Since the package we’re using adheres to tidy data principles, step 1 is to get this messy table into a one column data frame, with one word in each row.

# reshape the .txt data frame into one column
tidy_dat <- tidyr::gather(dat, key, word) %>% select(word)

tidy_dat$word %>% length() # there are 10,480 tokens in my document

## [1] 10504

unique(tidy_dat$word) %>% length() # and of these, 2,866 are unique

## [1] 2874

2. Tokenize

The next step is to tokenize, or boil the dataframe down down to only unique observations, and count the number of each observation. To perform this, we use the out-of-the-box function unnest_tokens(), which takes 3 arguments:

a tidy data frame
name of the output column to be created
name of the input column to be split into tokens

Then we use the count() function from dplyr to group by words and tally observations. Becauase count() performs a group_by() on the word column, we can’t forget to ungroup().

# tokenize
tokens <- tidy_dat %>% 
  unnest_tokens(word, word) %>% 
  dplyr::count(word, sort = TRUE) %>% 
  ungroup()

Just because a token is common doesn’t mean it’s important. For instance, take a look at the most 10 common tokens in my research prospectus.

tokens %>% head(10)

## # A tibble: 10 x 2
##    word            n
##    <chr>       <int>
##  1 the           487
##  2 and           367
##  3 of            344
##  4 in            235
##  5 to            235
##  6 groundwater   192
##  7 a             139
##  8 water         138
##  9 is            112
## 10 for            92

Of the 10, only 2 actually tell us something about what’s written about: groundwater, and water. Cleaning natural language is like panning for gold: most of language is useless, but every once in a while we find a gold nugget. We want to get only the nuggets.

This is you tokenizing.

3. Remove Stop Words, Numbers, Etc.

Luckily, tidytext has some built-in libraries of stop words. We’ll use an anti_join() to get rid of stop words anc clean our tokens.

# remove stop words
data("stop_words")
tokens_clean <- tokens %>%
  anti_join(stop_words)

## Joining, by = "word"

While we’re at it, we’ll use a regex to clean all numbers.

# remove numbers
nums <- tokens_clean %>% filter(str_detect(word, "^[0-9]")) %>% select(word) %>% unique()
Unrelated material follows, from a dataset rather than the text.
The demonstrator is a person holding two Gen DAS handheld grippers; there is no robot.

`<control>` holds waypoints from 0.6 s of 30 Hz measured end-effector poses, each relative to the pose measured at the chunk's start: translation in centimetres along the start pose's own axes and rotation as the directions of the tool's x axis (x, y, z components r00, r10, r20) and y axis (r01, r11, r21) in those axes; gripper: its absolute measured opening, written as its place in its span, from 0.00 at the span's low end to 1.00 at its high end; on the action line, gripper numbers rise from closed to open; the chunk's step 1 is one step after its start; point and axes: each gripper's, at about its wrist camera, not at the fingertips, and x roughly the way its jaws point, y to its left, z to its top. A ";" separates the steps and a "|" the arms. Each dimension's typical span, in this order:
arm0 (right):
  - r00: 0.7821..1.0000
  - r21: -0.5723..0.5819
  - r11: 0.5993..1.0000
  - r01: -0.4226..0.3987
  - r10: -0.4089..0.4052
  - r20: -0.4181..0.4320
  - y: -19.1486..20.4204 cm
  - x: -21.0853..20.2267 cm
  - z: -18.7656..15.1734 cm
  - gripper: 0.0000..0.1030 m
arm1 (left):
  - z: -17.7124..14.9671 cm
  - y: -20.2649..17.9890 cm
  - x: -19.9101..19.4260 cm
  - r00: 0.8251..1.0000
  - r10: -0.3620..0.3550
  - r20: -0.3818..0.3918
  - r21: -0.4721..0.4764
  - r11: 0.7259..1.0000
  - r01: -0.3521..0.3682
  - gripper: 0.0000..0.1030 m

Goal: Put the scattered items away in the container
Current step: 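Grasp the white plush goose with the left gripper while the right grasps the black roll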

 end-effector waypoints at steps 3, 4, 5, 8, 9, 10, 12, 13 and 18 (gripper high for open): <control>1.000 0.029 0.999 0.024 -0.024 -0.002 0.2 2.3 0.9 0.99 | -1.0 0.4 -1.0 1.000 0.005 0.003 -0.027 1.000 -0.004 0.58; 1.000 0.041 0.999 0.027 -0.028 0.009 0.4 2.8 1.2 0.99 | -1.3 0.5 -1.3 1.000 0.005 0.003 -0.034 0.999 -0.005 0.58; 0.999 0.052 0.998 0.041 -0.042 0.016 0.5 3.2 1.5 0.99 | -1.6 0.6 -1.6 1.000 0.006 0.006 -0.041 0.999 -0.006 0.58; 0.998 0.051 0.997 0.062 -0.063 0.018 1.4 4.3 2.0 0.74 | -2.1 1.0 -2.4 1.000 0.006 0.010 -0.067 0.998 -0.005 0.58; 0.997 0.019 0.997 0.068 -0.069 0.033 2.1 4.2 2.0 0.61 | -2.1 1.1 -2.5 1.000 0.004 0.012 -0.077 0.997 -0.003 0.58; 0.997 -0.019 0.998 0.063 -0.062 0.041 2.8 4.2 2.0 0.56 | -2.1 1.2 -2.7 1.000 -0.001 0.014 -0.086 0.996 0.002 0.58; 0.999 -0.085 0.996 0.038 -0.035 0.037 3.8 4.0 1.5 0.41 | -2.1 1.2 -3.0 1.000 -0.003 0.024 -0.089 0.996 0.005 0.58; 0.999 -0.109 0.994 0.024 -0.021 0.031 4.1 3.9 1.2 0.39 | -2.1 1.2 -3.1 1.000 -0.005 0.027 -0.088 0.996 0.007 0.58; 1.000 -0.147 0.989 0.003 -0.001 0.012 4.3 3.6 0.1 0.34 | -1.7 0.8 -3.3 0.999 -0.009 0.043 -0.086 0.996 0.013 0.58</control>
tokens_clean <- tokens_clean %>% 
  anti_join(nums, by = "word")

I also did a quick pass over tokens_clean to look for other meaningless tokens that escaped the stop-word dictionary and the numbers. It’s not surprising that the tokens that made it by were:

al - from citations (e.g. - et. al)
figure - looks like I have a lot of figure captions and references in my prospectus
i.e. - gotta love those parentheticals
etc…

I’ll store these unique stop words in a vector and perform another anti_join, et voila. A tidy, clean list of tokens and counts.

# remove unique stop words that snuck in there
uni_sw <- data.frame(word = c("al","figure","i.e", "l3"))

tokens_clean <- tokens_clean %>% 
  anti_join(uni_sw, by = "word")

## Warning: Column `word` joining character vector and factor, coercing into
## character vector

4. Make a Word Cloud of the top 50 words

And just like that, an easy word cloud. In fact, this code was so simple and fun that I wrapped it into a Shiny App.

# define a nice color palette
pal <- brewer.pal(8,"Dark2")

# plot the 50 most common words
tokens_clean %>% 
  with(wordcloud(word, n, random.order = FALSE, max.words = 50, colors=pal))

Data Table

Just for fun, let’s add a searchable data table with the DT package.

tokens_clean %>%
  DT::datatable()

In another post, I’ll dig deeper into NLP, and compare documents to explore how to quantify relationships between documents with idf, tf-idf, and cosine similarity.